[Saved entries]
BEGIN

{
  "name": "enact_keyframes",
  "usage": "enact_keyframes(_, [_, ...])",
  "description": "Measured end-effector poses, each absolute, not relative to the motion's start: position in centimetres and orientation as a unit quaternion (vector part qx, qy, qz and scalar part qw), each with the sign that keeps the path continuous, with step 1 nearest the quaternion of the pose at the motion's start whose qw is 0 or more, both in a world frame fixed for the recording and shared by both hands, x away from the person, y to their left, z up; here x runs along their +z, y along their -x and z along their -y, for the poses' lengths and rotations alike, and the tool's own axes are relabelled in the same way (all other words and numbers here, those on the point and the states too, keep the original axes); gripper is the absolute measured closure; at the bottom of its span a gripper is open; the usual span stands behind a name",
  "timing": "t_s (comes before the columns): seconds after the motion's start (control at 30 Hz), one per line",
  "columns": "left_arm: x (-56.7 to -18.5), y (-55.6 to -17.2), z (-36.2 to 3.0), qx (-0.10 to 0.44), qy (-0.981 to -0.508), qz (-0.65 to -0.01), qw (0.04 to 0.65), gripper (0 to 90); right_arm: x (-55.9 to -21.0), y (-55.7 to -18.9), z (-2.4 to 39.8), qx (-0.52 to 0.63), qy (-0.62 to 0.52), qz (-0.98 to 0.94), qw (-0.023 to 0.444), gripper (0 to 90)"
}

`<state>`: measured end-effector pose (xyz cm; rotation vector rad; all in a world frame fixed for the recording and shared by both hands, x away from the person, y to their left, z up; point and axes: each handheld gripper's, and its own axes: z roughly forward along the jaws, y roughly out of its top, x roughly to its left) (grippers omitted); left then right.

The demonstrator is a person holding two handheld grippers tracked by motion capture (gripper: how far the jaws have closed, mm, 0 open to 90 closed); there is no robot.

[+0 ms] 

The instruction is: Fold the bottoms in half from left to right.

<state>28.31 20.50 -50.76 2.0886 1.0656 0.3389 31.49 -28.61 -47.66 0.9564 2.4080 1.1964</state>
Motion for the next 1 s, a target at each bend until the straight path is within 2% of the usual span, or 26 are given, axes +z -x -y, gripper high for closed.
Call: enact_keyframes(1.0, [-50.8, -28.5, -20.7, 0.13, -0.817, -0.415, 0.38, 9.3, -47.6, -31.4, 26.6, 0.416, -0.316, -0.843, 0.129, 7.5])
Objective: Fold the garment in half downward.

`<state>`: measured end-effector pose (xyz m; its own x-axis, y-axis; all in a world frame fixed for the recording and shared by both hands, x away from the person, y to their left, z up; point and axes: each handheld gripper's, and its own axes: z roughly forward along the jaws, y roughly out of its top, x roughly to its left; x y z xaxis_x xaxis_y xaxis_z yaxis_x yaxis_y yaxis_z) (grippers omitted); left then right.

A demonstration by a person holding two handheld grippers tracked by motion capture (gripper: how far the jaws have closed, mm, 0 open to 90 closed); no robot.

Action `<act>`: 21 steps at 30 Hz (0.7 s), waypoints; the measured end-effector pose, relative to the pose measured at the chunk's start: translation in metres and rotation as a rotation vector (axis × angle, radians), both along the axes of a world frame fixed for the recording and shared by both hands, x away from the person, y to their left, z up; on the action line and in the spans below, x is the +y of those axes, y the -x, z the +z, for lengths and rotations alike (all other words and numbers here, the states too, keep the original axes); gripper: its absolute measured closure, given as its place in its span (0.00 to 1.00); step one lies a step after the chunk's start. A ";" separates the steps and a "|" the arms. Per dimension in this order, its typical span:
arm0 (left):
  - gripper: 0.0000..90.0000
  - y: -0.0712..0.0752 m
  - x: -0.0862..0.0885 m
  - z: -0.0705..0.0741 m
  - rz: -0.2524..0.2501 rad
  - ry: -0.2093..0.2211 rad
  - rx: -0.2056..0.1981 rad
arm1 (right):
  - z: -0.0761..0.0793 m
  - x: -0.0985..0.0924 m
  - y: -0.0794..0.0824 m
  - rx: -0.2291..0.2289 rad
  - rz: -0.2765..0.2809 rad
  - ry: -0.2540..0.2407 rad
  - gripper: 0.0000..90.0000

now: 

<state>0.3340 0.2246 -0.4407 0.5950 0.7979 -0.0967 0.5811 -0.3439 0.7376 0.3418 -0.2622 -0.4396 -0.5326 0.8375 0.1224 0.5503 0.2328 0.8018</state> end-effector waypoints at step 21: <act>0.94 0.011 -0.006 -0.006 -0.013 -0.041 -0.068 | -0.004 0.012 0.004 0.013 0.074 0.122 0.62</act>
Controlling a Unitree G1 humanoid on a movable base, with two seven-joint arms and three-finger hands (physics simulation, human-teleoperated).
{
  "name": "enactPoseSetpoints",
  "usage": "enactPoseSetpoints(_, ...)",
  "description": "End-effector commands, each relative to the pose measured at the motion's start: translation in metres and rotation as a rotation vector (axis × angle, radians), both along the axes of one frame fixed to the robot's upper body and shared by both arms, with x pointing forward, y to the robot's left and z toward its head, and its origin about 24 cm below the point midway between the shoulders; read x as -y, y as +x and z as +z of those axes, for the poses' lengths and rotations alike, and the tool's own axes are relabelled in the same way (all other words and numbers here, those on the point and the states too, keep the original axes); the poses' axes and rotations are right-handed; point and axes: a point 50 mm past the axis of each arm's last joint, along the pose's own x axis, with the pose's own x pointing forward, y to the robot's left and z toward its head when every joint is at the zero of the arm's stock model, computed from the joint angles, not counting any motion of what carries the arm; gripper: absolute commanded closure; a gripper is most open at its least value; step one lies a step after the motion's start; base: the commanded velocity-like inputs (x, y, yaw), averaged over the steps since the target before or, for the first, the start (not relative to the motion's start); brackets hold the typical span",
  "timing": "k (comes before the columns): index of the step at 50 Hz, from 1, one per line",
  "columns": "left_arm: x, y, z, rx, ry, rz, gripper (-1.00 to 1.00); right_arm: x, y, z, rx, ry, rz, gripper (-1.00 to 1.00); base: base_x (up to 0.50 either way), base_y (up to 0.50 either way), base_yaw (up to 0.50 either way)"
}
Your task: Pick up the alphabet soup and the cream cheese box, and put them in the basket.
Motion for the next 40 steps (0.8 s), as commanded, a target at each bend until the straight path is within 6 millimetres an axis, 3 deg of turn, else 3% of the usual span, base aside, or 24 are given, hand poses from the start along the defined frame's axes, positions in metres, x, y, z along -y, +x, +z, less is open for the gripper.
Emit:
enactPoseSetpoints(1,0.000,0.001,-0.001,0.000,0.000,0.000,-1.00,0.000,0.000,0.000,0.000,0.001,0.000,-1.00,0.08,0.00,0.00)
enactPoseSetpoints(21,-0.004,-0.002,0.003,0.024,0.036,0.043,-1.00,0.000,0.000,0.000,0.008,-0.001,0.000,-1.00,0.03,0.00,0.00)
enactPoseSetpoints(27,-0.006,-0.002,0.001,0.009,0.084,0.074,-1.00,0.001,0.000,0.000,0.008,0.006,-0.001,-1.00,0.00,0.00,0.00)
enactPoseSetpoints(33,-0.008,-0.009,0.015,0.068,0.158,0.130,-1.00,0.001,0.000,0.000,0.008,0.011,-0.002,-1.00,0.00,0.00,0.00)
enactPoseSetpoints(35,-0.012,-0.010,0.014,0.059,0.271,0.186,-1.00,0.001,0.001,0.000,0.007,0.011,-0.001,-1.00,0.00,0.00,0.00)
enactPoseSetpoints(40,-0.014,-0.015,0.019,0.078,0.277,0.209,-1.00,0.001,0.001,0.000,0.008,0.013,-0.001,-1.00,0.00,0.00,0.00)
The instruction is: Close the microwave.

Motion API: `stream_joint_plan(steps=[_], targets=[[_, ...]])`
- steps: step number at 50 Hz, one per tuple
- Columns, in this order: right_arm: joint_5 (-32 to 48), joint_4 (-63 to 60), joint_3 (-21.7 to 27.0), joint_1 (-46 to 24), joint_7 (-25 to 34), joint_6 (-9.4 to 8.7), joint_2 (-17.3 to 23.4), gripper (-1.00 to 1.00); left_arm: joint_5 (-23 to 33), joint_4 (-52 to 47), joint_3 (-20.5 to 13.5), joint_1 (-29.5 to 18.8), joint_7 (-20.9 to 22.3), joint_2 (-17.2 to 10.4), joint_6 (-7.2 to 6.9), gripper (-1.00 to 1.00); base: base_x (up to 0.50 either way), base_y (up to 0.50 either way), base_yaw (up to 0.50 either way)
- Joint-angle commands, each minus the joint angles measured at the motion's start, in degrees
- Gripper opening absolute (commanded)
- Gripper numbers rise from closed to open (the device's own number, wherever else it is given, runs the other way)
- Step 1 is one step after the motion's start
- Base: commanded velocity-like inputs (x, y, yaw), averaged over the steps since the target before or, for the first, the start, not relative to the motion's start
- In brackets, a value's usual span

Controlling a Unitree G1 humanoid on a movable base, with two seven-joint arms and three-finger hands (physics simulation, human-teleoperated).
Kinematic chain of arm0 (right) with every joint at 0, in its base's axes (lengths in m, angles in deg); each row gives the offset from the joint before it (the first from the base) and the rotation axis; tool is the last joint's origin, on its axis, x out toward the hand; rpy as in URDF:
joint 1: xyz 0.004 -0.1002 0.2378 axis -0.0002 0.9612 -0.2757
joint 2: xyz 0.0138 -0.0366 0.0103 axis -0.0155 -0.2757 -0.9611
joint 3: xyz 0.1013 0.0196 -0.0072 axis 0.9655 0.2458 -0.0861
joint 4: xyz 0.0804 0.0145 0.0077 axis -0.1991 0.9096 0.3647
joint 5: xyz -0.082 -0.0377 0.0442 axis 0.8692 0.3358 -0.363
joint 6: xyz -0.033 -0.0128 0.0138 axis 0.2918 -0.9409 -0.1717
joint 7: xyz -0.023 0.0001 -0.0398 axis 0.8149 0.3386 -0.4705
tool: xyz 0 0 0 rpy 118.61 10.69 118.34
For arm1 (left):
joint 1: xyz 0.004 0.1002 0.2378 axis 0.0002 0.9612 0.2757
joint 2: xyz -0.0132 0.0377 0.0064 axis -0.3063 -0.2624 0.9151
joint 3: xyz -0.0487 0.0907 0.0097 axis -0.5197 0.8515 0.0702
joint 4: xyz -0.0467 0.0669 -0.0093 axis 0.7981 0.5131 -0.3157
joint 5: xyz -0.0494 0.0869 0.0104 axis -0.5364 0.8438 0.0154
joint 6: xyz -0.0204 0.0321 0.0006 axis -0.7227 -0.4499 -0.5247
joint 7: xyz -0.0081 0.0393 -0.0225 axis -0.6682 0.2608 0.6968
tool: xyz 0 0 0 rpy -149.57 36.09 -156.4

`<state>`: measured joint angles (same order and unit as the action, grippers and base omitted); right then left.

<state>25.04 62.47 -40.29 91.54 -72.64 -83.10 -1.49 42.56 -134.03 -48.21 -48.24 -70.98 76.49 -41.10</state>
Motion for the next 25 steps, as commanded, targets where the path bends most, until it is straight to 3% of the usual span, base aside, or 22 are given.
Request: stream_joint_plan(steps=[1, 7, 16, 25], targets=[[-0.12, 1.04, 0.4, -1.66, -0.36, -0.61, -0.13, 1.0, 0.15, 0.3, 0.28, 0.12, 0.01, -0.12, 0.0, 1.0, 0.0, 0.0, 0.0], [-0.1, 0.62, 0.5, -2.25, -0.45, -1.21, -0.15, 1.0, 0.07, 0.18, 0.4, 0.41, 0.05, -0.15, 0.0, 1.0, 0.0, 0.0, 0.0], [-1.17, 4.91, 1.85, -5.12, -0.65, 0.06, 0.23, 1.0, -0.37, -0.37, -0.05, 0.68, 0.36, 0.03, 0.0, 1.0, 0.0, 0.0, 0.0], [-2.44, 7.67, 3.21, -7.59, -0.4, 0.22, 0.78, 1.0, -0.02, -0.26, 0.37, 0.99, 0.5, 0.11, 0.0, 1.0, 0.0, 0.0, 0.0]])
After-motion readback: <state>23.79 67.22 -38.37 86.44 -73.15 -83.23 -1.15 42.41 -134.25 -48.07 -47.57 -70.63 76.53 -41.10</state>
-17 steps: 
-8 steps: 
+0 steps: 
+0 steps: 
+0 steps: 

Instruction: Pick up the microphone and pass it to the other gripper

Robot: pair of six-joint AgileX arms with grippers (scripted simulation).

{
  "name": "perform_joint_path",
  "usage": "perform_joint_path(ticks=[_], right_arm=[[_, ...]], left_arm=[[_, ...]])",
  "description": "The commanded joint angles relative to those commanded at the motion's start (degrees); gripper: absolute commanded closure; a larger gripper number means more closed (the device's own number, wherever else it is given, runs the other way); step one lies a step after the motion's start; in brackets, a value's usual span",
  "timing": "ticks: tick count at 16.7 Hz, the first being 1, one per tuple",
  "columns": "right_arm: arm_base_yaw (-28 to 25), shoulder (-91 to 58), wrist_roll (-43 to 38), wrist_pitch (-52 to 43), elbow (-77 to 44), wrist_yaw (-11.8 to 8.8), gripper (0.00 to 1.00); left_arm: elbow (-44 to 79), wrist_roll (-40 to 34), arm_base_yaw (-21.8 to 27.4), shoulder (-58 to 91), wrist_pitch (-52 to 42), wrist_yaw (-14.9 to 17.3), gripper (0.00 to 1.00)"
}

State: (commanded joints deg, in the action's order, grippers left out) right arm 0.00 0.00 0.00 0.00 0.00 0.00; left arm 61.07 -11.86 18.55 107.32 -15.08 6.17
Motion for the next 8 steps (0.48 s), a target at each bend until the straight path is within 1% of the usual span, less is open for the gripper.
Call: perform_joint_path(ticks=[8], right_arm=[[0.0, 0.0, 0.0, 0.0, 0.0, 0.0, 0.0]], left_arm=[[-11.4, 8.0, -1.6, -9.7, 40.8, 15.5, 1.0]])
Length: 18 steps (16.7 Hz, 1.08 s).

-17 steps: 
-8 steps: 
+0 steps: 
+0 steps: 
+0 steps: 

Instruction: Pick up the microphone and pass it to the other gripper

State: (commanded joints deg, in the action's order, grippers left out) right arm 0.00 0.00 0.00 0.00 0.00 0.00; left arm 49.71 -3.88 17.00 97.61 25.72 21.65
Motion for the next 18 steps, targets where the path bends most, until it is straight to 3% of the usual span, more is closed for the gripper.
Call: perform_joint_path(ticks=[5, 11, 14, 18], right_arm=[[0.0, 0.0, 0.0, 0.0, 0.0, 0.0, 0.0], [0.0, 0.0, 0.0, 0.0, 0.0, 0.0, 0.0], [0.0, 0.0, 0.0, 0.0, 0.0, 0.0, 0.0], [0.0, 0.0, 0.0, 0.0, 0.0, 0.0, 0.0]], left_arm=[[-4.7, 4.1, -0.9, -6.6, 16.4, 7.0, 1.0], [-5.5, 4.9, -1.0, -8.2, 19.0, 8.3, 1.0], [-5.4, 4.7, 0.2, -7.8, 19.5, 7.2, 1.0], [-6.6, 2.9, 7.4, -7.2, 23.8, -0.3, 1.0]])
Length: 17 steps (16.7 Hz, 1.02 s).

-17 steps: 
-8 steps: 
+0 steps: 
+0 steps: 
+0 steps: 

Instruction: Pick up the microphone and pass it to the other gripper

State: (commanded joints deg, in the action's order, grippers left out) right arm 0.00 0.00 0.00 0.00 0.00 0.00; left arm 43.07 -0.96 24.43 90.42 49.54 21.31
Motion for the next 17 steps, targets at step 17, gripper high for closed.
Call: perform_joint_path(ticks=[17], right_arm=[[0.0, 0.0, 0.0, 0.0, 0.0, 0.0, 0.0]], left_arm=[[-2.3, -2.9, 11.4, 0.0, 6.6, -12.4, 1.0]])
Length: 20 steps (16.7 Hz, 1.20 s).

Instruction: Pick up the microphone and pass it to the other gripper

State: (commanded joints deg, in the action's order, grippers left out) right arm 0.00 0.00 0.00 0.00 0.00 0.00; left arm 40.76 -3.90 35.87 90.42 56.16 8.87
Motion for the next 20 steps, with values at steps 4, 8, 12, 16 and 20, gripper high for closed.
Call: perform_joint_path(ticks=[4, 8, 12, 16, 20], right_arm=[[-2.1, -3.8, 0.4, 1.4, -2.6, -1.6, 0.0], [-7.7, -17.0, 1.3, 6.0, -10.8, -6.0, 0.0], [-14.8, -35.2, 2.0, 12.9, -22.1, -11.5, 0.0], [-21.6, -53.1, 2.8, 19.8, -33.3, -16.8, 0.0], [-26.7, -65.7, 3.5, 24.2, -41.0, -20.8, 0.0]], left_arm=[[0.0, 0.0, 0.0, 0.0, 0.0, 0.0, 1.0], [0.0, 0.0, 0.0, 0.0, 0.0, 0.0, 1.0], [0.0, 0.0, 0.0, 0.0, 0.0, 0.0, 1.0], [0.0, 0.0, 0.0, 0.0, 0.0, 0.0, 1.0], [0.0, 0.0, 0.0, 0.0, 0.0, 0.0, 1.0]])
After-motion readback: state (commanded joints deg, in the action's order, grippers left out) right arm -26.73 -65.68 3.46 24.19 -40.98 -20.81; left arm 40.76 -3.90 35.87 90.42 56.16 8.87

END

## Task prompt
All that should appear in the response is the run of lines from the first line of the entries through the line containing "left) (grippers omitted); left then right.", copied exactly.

## Answer box
{
  "name": "enact_keyframes",
  "usage": "enact_keyframes(_, [_, ...])",
  "description": "Measured end-effector poses, each absolute, not relative to the motion's start: position in centimetres and orientation as a unit quaternion (vector part qx, qy, qz and scalar part qw), each with the sign that keeps the path continuous, with step 1 nearest the quaternion of the pose at the motion's start whose qw is 0 or more, both in a world frame fixed for the recording and shared by both hands, x away from the person, y to their left, z up; here x runs along their +z, y along their -x and z along their -y, for the poses' lengths and rotations alike, and the tool's own axes are relabelled in the same way (all other words and numbers here, those on the point and the states too, keep the original axes); gripper is the absolute measured closure; at the bottom of its span a gripper is open; the usual span stands behind a name",
  "timing": "t_s (comes before the columns): seconds after the motion's start (control at 30 Hz), one per line",
  "columns": "left_arm: x (-56.7 to -18.5), y (-55.6 to -17.2), z (-36.2 to 3.0), qx (-0.10 to 0.44), qy (-0.981 to -0.508), qz (-0.65 to -0.01), qw (0.04 to 0.65), gripper (0 to 90); right_arm: x (-55.9 to -21.0), y (-55.7 to -18.9), z (-2.4 to 39.8), qx (-0.52 to 0.63), qy (-0.62 to 0.52), qz (-0.98 to 0.94), qw (-0.023 to 0.444), gripper (0 to 90)"
}

`<state>`: measured end-effector pose (xyz cm; rotation vector rad; all in a world frame fixed for the recording and shared by both hands, x away from the person, y to their left, z up; point and axes: each handheld gripper's, and its own axes: z roughly forward along the jaws, y roughly out of its top, x roughly to its left) (grippers omitted); left then right.

Nothing further is needed to complete this exercise.